Autor:innen:
Gwendlyn Kollmorgen, Penzberg (Germany)
Kaj Blennow, Mölndal (Sweden)
Jeffrey Dage, Indianapolis (United States)
Sterling Johnson, Madison (United States)
Eric M. Reiman, Phoenix (United States)
Leslie Shaw, Philadelphia (United States)
Maryline Simon, Rotkreuz (Switzerland)
Udo Eichenlaub, Penzberg (Germany)
Tobias Bittner, Basel (Switzerland)
Vivienne Stutz, Rotkreuz (Switzerland)
Simone Wahl, Penzberg (Germany)
Norbert Wild, Penzberg (Germany)
Richard Batrla, Rotkreuz (Switzerland)
José Luis Molinuevo, Barcelona (Spain)
Introduction
Biomarker assays may support differential diagnosis, monitor progression and assess treatment response in patients with neurodegenerative diseases, including Alzheimer’s disease. Current assays for cerebrospinal fluid (CSF) biomarkers provide limited robustness and lot-to-lot comparability. Thus, more robust assays are needed to enable cross-trial comparison of high-quality biomarker data.
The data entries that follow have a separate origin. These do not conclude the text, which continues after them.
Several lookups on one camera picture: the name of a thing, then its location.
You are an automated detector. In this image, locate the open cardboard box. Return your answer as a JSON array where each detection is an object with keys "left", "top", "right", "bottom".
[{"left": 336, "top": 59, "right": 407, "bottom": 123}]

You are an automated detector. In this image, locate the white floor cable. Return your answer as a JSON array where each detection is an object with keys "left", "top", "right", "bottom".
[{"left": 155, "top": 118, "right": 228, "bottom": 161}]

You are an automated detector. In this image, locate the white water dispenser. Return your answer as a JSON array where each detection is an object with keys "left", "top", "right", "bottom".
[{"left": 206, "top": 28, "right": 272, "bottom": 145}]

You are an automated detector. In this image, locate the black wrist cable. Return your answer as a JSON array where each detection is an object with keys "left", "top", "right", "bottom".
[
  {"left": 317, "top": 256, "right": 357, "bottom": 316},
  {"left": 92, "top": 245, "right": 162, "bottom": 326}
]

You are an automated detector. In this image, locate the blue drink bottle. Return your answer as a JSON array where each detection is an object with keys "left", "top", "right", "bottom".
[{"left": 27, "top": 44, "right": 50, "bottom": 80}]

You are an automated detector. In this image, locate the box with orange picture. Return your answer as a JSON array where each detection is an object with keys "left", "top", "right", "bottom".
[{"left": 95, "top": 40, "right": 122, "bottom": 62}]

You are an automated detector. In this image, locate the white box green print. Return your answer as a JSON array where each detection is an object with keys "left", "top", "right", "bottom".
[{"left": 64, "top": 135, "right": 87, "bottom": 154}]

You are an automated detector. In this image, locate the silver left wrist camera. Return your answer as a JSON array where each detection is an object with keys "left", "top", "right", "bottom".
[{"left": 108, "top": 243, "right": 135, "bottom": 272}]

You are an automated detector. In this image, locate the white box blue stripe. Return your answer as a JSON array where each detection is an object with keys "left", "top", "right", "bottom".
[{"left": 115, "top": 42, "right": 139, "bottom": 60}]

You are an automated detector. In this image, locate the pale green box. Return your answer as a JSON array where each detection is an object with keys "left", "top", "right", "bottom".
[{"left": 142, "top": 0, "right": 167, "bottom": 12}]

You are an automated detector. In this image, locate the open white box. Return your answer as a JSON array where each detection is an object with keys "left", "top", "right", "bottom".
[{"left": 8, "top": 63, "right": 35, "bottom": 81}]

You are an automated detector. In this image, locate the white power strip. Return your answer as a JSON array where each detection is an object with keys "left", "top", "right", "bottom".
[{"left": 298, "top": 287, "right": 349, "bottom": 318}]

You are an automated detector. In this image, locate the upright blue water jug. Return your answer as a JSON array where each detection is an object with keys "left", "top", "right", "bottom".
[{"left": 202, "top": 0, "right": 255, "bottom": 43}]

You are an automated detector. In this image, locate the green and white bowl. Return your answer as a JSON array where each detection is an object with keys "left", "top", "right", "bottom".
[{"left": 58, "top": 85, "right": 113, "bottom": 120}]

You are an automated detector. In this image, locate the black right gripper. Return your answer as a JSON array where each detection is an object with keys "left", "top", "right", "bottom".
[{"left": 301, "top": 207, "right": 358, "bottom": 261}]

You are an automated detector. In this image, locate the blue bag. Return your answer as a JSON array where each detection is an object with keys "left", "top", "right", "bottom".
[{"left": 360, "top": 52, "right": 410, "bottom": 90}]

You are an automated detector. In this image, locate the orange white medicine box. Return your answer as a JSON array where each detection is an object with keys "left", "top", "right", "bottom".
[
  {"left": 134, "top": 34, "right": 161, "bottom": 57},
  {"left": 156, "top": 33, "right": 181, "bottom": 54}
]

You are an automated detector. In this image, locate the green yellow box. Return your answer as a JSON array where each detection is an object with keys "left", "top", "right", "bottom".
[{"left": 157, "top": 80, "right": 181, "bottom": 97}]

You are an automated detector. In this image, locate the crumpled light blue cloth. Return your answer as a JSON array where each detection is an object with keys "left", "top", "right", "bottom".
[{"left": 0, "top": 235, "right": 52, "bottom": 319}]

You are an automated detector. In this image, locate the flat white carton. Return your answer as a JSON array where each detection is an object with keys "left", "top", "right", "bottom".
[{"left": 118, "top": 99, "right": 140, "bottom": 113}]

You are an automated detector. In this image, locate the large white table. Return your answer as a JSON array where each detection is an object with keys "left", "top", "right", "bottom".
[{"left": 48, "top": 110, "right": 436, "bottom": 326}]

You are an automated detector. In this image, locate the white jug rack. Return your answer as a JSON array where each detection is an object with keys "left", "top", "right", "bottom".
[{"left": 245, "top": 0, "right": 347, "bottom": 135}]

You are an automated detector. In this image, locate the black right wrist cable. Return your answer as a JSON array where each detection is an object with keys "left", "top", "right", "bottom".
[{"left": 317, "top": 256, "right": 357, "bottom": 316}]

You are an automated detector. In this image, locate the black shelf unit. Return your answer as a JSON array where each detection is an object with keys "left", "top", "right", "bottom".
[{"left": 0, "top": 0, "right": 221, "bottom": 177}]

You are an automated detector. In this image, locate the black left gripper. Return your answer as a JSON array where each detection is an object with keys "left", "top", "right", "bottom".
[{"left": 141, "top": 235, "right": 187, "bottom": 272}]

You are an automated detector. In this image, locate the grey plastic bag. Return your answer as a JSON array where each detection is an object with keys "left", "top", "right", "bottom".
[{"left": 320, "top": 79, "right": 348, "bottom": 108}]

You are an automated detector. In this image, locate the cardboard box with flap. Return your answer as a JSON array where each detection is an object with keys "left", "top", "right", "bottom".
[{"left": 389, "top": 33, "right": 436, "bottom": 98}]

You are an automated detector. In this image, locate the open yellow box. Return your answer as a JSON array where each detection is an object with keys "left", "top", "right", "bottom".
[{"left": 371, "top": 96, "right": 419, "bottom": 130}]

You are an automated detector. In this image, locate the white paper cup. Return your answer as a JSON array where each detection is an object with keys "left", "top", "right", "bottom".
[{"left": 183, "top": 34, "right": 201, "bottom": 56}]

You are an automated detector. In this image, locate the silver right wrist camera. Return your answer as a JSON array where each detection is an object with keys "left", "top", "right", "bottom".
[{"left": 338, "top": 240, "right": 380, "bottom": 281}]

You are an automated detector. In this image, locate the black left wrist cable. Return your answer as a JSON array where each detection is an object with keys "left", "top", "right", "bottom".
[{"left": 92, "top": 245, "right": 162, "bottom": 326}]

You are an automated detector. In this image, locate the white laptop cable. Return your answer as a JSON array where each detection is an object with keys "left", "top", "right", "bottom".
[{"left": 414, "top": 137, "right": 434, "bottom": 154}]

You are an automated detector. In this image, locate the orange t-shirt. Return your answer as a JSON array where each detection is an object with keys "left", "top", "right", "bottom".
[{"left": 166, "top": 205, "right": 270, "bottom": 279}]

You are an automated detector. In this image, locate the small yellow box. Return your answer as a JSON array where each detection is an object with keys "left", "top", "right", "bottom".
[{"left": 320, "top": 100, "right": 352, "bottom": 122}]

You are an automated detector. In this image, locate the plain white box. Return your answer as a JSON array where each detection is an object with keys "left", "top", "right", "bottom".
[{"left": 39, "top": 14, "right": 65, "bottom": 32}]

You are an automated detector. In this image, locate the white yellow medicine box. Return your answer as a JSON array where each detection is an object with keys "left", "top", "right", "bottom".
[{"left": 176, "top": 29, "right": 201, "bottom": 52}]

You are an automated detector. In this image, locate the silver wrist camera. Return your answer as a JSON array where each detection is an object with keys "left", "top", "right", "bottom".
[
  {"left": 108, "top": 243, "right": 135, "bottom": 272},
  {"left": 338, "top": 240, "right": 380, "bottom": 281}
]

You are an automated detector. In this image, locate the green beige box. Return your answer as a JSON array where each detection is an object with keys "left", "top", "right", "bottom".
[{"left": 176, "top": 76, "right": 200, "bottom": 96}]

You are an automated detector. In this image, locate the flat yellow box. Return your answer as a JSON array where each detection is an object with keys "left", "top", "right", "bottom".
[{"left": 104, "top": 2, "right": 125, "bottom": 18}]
A unified statistical analysis package covering five aspects may help to achieve that aim: descriptive biomarker analysis, association with clinical outcome, relationship with disease progression, correlation between biomarkers in multivariate analyses, and longitudinal changes over time in the context of age and disease-pathology severity.
Methods
Biomarker assays that may be used in exploratory CSF settings include amyloid-β (1–42), amyloid-β (1–40), α-synuclein, GFAP, IL-6, neurogranin, NFL, pTau, S100B, sTREM2, tTau, and YKL-40. The analysis may generate evidence for biomarker utility from highly characterized cohorts (incl Wisconsin Registry for Alzheimer’s Prevention) and may precisely monitor longitudinal disease changes. Correlation between biomarkers and progression from normal cognition to mild cognitive impairment will offer insights into disease pathology. Identification of patients with co-pathologies may assist in understanding treatment responses and selecting candidates for alternative dosing/treatments. Future biomarkers may cover inflammation, vascular dysfunction, synaptic dysfunction (eg SNAP-25), autophagy, mitochondrial dysfunction, amyloid-β oligomers, additional tau epitopes, and TDP-43. This “NeuroToolKit” approach could be realized using the Roche Elecsys® platform with robust prototype assays.
Conclusions
Such a “NeuroToolKit” approach could generate comparable clinical biomarker data across several cohorts, thus supporting decision-making regarding clinical utility of biomarkers in neurodegenerative diseases across academia and industry.